Lisa Mitchell, a lawyer and executive director of intervener East Coast Environmental Law, said the Bilcon case demonstrates why Canada should seek to throw out Chapter 11 during current NAFTA negotiations.

“I think when you’re dealing with the legal system in Canada, Mexico and the United States, that investors don’t need Chapter 11,” she explained. “They should just use the domestic remedies within the country because you have sophisticated legal systems.”

Mitchell said the ruling sends a chilling message, that “even when the Canadian government makes good decisions to protect our environment, there’s a chance a NAFTA tribunal could swoop in, decide our environmental laws are ‘unfair,’ and force Canada to pay hundreds of millions of dollars — leaving Canadian taxpayers on the hook and the environment at risk.”

In a prepared statement, University of Ottawa law professor Amir Attaran, co-counsel for the intervener Ecojustice, said “as environmentalists, our worst fears have been confirmed that NAFTA can override Canada’s right to protect its own environment. This decision points to the extreme urgency of killing Chapter 11 investor-state dispute resolution in the NAFTA renegotiation.”

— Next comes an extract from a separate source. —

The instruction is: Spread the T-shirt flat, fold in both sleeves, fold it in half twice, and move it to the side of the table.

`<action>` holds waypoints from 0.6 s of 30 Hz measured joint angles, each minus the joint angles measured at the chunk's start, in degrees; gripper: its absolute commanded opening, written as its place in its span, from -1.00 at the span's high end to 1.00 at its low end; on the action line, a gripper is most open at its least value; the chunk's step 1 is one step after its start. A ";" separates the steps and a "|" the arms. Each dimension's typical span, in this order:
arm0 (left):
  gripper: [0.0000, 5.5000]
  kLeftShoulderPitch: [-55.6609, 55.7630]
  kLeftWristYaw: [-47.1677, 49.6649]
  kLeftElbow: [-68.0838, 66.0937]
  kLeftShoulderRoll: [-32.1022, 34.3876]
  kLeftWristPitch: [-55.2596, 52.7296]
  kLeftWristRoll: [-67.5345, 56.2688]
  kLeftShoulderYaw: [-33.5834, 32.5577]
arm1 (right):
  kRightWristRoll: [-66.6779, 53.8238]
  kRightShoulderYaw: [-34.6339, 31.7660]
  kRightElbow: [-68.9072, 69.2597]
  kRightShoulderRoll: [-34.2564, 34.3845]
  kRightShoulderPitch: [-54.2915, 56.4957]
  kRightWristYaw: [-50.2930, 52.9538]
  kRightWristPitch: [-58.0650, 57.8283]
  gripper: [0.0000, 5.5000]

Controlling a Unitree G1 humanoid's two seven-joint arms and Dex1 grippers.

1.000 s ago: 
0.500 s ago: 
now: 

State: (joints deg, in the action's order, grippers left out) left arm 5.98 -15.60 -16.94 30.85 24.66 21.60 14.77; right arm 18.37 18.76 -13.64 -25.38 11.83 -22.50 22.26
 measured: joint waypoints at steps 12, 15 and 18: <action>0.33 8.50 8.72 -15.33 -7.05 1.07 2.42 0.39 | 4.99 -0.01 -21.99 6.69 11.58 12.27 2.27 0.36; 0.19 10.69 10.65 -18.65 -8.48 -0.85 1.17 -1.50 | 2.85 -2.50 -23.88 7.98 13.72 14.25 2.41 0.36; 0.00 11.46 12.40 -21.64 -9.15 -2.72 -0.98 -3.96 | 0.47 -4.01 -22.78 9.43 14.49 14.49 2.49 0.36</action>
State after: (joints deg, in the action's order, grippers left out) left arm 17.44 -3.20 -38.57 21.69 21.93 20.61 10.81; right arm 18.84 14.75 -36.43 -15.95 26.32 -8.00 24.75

Attaran argued that since NAFTA tribunals are only supposed to decide questions of NAFTA law “the NAFTA tribunal in this case went outside its realm of expertise to rule on a matter of Canadian law, and now Canadian taxpayers are on the hook for half a billion dollars to a single company. That’s enough money to pay the salaries of at least 7,000 nurses or teachers for one year. There is clearly a problem with NAFTA and its investment protection chapter.”

Counsel for Bilcon did not respond to a request for comment by press time.

Canada has indicated it is seeking to reform/update Chapter 11 so that it ensures governments have an “unassailable right to regulate in the public interest” without being successfully sued under Chapter 11.

A recent study by the Canadian Centre for Policy Alternatives, a left-wing think tank, says that as of January, Canada has been sued 41 times under the investment provisions in NAFTA — more than either Mexico or the U.S. Among the decided or settled cases, Canada also has the worst win/loss track record. It has lost eight and won nine, and has paid out more than $219 million in damages and settlements, plus another $95 million in unrecoverable legal costs, the think tank said. The U.S. has never lost.

The day after the Federal Court’s decision was handed down, Green Party leader Elizabeth May asked Prime Minister Justin Trudeau in the Commons whether he would agree “that it is time to work with the United States in these renegotiations and get Chapter 11 out of NAFTA?”

He responded, in part: “we will continue to advance an agenda that seeks to improve NAFTA. … We will vigorously pursue and defend Canadian interests, but we will not be negotiating in public. We are looking for a good deal for Canada, one that will continue to make North America competitive for years to come.”